- Exercise instructions
An exact copy of the data below is required; return it in full.

[[ Input data open ]]

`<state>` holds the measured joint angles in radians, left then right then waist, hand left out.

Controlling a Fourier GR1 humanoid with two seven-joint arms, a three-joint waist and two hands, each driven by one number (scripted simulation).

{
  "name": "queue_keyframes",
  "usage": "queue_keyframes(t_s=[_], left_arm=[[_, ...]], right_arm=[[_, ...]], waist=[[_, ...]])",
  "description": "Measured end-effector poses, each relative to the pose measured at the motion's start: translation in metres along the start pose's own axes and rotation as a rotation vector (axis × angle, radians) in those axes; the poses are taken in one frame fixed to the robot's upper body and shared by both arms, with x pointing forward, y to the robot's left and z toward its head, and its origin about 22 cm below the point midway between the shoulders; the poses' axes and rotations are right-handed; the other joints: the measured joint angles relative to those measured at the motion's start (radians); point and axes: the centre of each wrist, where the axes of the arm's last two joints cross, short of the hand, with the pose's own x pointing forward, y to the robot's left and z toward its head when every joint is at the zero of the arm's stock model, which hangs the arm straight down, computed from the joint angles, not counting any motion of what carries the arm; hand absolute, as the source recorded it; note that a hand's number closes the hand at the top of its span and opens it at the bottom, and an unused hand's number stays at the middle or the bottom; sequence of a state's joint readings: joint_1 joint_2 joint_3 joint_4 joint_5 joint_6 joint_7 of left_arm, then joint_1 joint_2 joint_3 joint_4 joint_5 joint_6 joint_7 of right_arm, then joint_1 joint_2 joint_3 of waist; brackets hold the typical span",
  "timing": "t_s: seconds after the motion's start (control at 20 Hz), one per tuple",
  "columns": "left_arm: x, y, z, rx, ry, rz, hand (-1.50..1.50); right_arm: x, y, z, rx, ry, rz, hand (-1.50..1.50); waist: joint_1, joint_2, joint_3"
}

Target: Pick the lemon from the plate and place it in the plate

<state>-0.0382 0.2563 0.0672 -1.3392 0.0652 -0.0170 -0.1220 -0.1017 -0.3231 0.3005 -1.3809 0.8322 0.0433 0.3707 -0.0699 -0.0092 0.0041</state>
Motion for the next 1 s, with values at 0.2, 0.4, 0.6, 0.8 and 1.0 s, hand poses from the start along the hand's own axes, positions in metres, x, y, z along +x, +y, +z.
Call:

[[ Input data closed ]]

- Solution to the problem
`<state>` holds the measured joint angles in radians, left then right then waist, hand left out.

Controlling a Fourier GR1 humanoid with two seven-joint arms, a three-joint waist and two hands, each driven by one number (scripted simulation).

{
  "name": "queue_keyframes",
  "usage": "queue_keyframes(t_s=[_], left_arm=[[_, ...]], right_arm=[[_, ...]], waist=[[_, ...]])",
  "description": "Measured end-effector poses, each relative to the pose measured at the motion's start: translation in metres along the start pose's own axes and rotation as a rotation vector (axis × angle, radians) in those axes; the poses are taken in one frame fixed to the robot's upper body and shared by both arms, with x pointing forward, y to the robot's left and z toward its head, and its origin about 22 cm below the point midway between the shoulders; the poses' axes and rotations are right-handed; the other joints: the measured joint angles relative to those measured at the motion's start (radians); point and axes: the centre of each wrist, where the axes of the arm's last two joints cross, short of the hand, with the pose's own x pointing forward, y to the robot's left and z toward its head when every joint is at the zero of the arm's stock model, which hangs the arm straight down, computed from the joint angles, not counting any motion of what carries the arm; hand absolute, as the source recorded it; note that a hand's number closes the hand at the top of its span and opens it at the bottom, and an unused hand's number stays at the middle or the bottom; sequence of a state's joint readings: joint_1 joint_2 joint_3 joint_4 joint_5 joint_6 joint_7 of left_arm, then joint_1 joint_2 joint_3 joint_4 joint_5 joint_6 joint_7 of right_arm, then joint_1 joint_2 joint_3 of waist; brackets hold the typical span",
  "timing": "t_s: seconds after the motion's start (control at 20 Hz), one per tuple",
  "columns": "left_arm: x, y, z, rx, ry, rz, hand (-1.50..1.50); right_arm: x, y, z, rx, ry, rz, hand (-1.50..1.50); waist: joint_1, joint_2, joint_3"
}

Target: Pick the lemon from the plate and place it in the plate

<state>-0.0382 0.2563 0.0672 -1.3392 0.0652 -0.0170 -0.1220 -0.1017 -0.3231 0.3005 -1.3809 0.8322 0.0433 0.3707 -0.0699 -0.0092 0.0041</state>
Motion for the next 1 s, with values at 0.2, 0.4, 0.6, 0.8 and 1.0 s, hand poses from the start along the hand's own axes, positions in metres, x, y, z along +x, +y, +z.
Call:

The response to the exercise has been completed.